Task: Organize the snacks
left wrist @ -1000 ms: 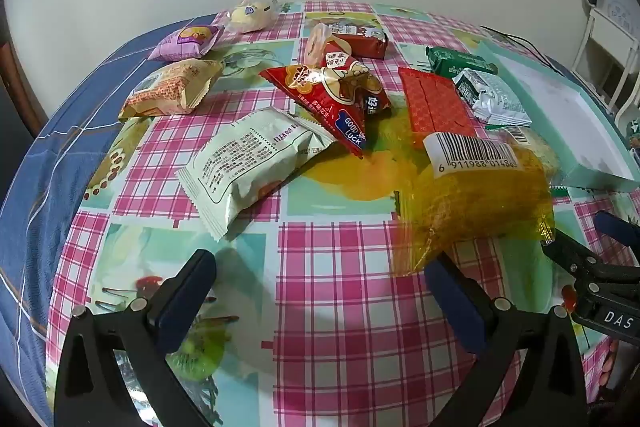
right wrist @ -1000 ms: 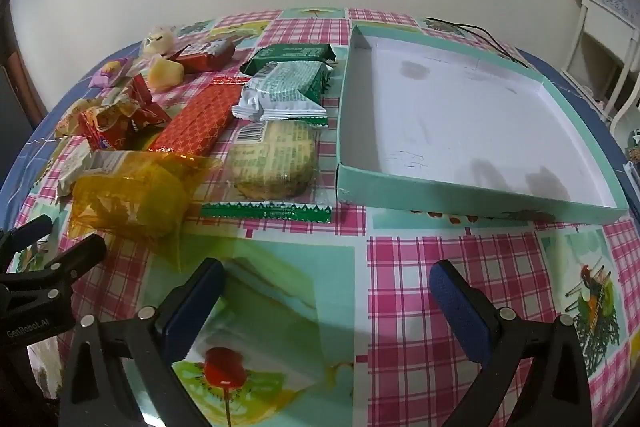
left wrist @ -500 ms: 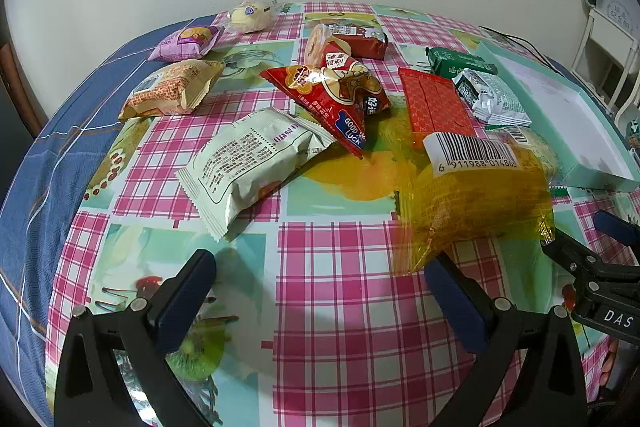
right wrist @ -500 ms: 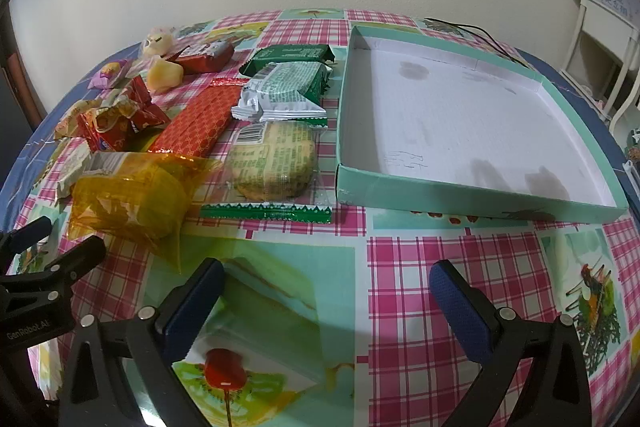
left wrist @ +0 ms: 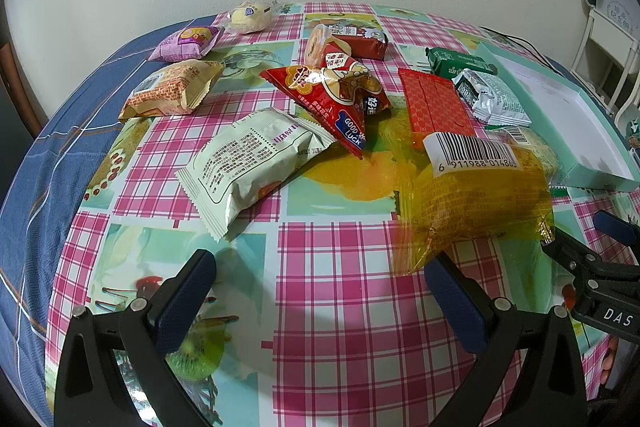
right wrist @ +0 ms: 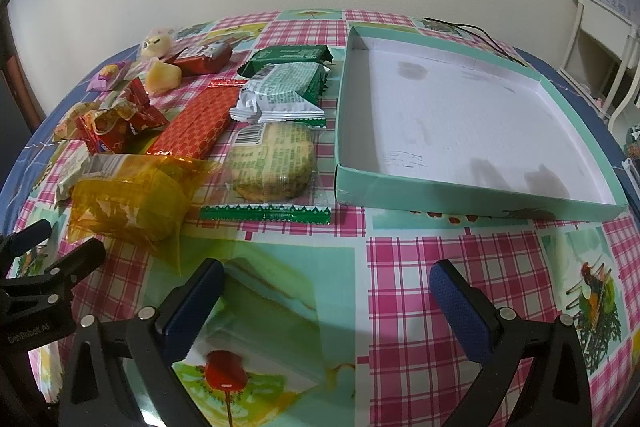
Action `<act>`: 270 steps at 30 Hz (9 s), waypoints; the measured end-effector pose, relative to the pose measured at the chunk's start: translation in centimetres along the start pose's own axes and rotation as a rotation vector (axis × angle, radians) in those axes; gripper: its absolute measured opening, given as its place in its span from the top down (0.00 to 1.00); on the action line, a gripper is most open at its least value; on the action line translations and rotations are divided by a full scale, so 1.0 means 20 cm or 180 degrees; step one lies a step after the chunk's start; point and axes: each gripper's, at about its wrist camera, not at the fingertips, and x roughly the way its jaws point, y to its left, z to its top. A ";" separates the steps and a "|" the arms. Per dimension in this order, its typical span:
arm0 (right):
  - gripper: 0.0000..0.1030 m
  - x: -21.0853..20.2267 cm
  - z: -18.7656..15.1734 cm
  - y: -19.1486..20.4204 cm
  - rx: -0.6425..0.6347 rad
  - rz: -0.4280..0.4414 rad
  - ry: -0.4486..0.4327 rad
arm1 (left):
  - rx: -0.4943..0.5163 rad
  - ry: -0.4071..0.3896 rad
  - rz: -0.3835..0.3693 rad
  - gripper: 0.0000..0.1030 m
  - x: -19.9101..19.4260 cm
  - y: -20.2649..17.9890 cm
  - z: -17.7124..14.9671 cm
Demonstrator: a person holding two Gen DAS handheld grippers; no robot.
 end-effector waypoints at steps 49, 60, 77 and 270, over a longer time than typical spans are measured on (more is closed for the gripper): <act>0.00 0.01 0.01 0.00 0.0046 -0.0042 0.0068 | 0.0003 -0.0005 0.0002 0.00 0.00 0.00 0.00; 0.00 0.03 0.05 0.02 0.0043 -0.0018 0.0330 | 0.0164 0.0375 -0.0097 0.00 0.01 0.00 0.06; 0.00 -0.13 0.23 0.01 0.0224 0.0239 0.0295 | 0.0171 0.0189 -0.0091 0.00 -0.19 0.00 0.21; 0.00 0.03 0.37 0.19 0.0393 0.0692 0.0811 | -0.1105 0.0649 0.0578 0.01 -0.08 0.43 0.49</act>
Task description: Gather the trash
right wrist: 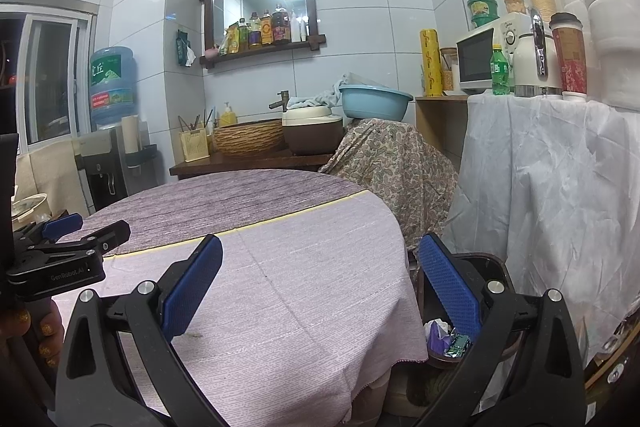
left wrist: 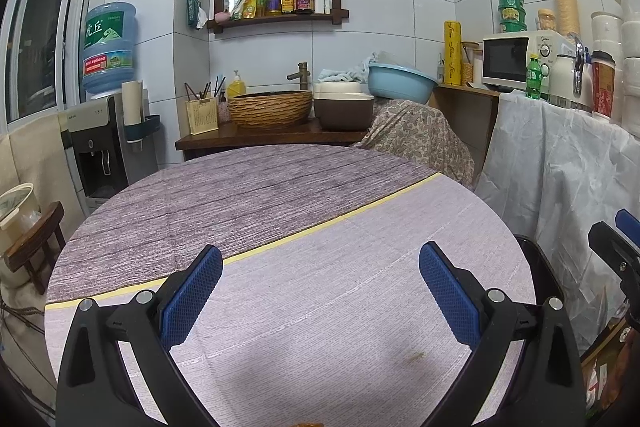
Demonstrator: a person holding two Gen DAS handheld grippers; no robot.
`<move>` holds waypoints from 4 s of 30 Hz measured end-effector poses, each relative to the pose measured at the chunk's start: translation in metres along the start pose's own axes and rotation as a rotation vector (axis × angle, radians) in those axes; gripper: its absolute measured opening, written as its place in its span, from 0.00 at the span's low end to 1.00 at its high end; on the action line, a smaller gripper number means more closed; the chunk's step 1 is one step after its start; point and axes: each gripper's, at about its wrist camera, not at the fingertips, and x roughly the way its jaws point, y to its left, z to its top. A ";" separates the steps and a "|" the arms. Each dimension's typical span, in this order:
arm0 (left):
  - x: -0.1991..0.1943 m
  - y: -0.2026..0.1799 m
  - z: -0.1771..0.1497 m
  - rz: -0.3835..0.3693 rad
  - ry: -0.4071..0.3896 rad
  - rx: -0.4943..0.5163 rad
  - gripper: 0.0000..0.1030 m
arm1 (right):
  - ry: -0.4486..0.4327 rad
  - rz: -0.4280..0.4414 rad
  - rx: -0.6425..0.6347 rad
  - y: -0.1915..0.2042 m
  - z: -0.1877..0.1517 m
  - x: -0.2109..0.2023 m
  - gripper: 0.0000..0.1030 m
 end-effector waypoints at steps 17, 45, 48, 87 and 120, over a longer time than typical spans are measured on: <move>0.001 -0.001 -0.001 0.001 0.006 0.000 0.95 | 0.003 0.001 0.002 0.000 0.000 0.000 0.94; 0.001 -0.004 -0.004 0.009 0.010 -0.005 0.95 | 0.008 0.003 0.003 0.000 -0.003 0.001 0.94; 0.001 -0.004 -0.004 0.009 0.012 -0.005 0.95 | 0.008 0.002 0.003 0.001 -0.003 0.001 0.94; 0.002 -0.007 -0.004 0.005 0.012 -0.007 0.95 | 0.009 0.003 0.004 0.002 -0.003 0.000 0.94; 0.001 -0.004 -0.004 0.001 0.009 -0.009 0.95 | 0.014 0.003 0.001 0.006 -0.008 -0.001 0.94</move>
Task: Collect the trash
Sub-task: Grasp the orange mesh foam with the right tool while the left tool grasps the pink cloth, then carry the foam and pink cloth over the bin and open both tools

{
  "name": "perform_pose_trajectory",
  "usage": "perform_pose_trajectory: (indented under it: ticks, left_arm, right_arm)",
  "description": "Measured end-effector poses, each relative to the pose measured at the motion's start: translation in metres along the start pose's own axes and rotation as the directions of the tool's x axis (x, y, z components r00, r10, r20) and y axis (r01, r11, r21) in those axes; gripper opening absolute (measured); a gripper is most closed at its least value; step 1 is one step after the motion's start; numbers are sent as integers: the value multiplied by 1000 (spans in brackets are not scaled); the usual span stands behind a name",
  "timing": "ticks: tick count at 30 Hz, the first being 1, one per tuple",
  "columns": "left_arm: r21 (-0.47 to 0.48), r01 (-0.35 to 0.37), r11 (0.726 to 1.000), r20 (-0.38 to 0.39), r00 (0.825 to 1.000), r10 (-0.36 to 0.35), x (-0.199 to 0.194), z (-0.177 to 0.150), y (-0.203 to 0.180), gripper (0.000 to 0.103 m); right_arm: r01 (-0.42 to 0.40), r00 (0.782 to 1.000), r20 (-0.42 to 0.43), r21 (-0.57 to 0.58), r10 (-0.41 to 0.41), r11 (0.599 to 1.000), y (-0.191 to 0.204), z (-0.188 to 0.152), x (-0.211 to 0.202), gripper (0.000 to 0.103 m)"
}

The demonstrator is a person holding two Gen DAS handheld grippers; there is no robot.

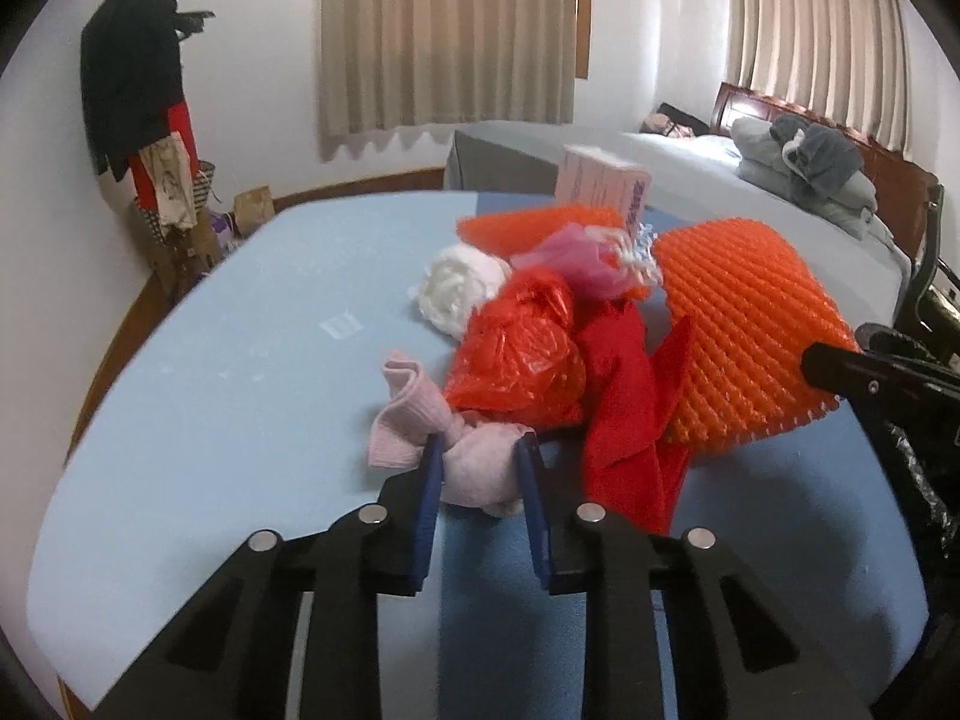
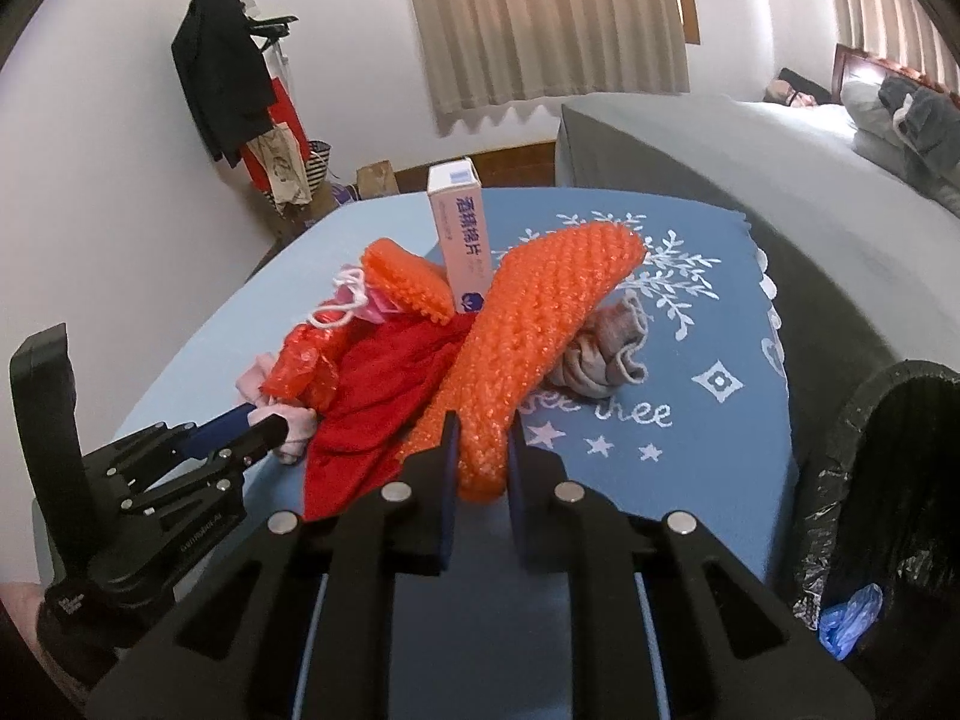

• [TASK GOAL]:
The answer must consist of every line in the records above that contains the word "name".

• [RESULT BELOW]:
  "name": "perform_pose_trajectory",
  "description": "Measured end-effector poses, each relative to the pose measured at the motion's start: translation in metres along the start pose's own axes and rotation as the directions of the tool's x axis (x, y, z components r00, r10, r20) and y axis (r01, r11, r21) in those axes; gripper opening absolute (measured); a gripper is most closed at its least value; step 1 is one step after the motion's start; numbers are sent as integers: the value multiplied by 1000 (spans in brackets are not scaled); the usual span stands behind a name",

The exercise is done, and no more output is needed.